> THE DATA
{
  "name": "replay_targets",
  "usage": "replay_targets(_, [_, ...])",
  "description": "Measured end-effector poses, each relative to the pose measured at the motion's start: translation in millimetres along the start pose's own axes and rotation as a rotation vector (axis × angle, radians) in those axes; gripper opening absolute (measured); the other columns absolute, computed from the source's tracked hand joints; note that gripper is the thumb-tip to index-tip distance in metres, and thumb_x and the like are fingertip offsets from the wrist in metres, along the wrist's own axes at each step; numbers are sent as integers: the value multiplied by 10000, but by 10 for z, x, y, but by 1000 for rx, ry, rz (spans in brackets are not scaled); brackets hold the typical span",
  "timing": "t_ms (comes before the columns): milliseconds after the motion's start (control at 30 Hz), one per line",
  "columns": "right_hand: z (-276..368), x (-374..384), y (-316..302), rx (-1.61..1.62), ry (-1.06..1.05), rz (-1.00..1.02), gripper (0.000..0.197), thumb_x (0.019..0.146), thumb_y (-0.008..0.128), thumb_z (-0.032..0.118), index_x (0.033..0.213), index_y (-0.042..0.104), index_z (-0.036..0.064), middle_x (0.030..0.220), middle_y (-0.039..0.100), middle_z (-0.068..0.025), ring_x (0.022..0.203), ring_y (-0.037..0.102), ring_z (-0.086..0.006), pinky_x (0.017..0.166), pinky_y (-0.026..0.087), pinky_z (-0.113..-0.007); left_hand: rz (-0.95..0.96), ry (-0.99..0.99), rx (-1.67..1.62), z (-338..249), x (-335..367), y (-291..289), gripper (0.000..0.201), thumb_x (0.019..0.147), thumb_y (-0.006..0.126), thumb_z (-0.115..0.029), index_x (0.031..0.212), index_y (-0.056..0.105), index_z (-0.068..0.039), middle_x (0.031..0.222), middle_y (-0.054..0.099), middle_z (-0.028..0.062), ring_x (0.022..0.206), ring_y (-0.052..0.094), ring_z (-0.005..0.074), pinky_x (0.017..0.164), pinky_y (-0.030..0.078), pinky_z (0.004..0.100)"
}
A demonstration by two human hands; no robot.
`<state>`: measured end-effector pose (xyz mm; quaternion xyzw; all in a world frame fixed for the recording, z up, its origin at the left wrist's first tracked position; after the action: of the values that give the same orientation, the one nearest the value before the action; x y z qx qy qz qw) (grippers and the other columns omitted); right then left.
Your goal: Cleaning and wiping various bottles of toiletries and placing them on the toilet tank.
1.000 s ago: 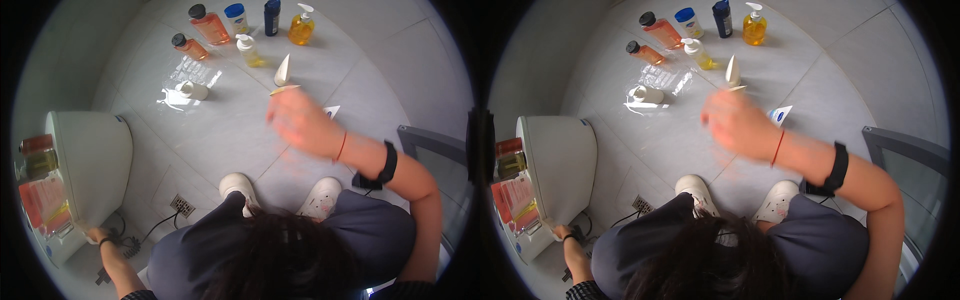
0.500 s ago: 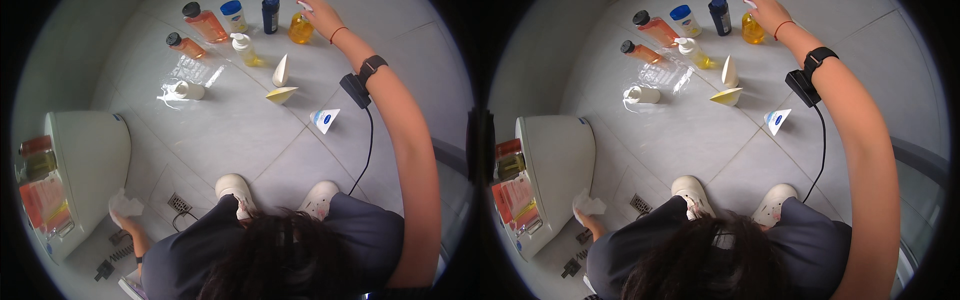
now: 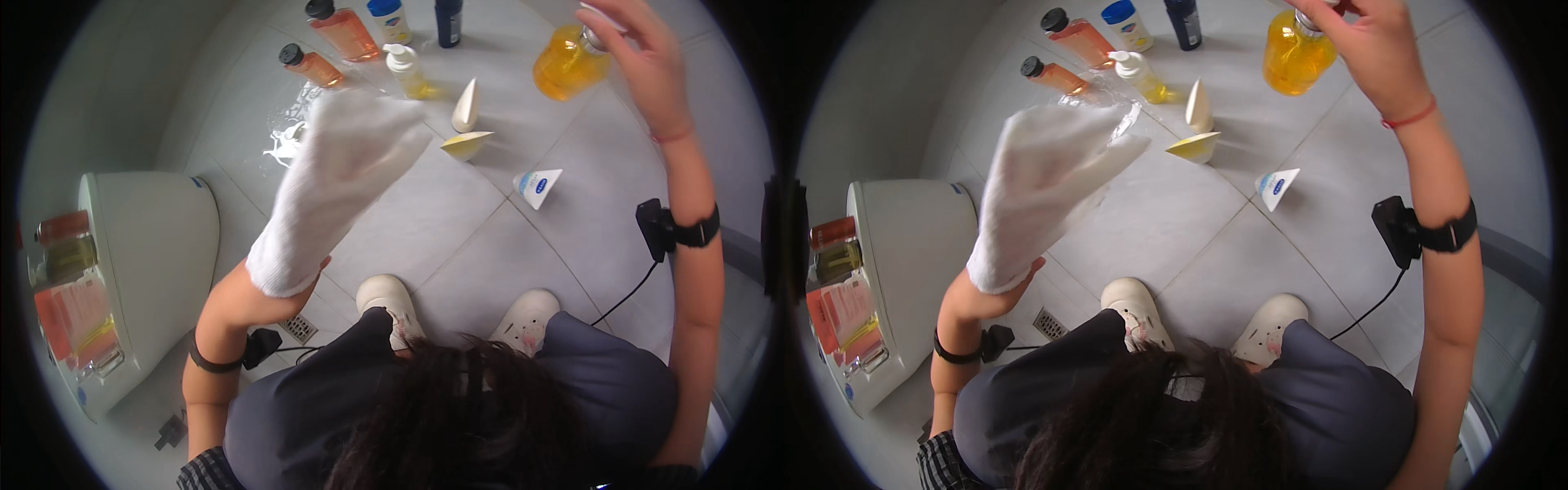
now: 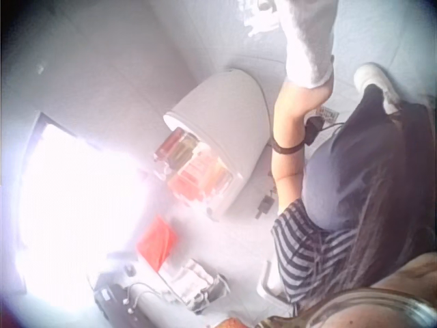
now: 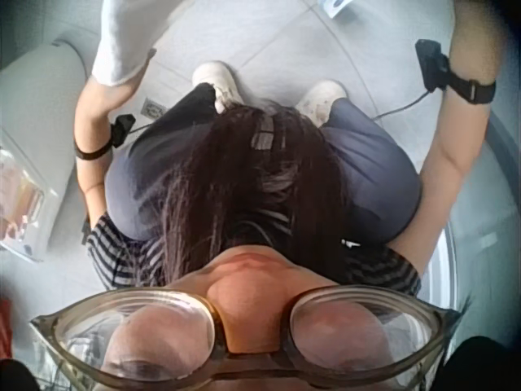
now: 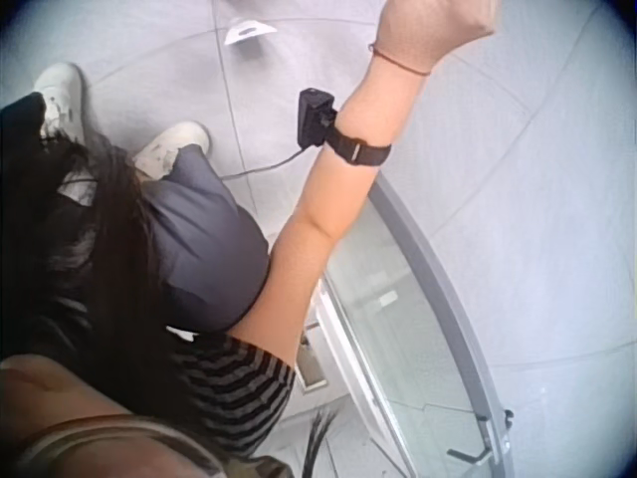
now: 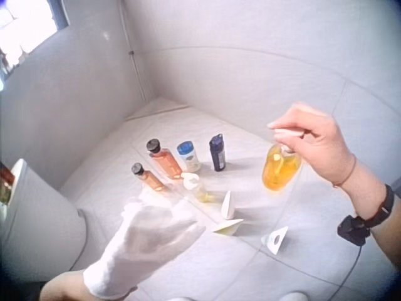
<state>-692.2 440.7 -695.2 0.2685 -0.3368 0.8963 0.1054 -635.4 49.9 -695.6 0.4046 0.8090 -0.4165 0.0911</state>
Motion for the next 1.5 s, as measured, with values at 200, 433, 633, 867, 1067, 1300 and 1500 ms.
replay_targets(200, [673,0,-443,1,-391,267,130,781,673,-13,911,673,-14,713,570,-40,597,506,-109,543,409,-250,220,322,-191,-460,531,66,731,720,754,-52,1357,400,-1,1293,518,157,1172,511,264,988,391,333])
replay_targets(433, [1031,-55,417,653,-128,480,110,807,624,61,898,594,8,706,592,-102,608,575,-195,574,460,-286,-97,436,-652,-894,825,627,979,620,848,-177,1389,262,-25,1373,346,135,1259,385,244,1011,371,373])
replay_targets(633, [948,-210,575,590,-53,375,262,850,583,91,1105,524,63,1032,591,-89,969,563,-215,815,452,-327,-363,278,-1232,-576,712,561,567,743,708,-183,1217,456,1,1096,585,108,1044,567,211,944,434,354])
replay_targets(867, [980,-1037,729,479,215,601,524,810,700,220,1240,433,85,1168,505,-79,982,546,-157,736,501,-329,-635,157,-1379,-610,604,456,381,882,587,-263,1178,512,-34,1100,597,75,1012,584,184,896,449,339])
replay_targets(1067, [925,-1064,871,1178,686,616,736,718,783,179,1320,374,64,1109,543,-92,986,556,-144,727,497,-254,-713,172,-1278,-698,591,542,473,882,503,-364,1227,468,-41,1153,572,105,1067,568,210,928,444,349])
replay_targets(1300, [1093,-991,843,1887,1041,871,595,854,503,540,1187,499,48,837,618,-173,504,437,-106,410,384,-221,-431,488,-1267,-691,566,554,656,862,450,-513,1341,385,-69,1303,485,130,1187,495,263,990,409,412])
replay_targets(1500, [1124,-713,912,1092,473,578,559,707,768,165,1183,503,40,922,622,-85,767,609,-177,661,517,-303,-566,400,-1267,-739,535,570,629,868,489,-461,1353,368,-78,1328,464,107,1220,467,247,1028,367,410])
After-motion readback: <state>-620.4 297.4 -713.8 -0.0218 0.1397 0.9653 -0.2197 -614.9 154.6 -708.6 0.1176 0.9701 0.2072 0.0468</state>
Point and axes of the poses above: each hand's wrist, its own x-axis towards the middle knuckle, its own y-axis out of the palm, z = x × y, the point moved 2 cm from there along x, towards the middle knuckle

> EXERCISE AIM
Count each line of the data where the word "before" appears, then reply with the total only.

> REPLY TO THE EXERCISE
2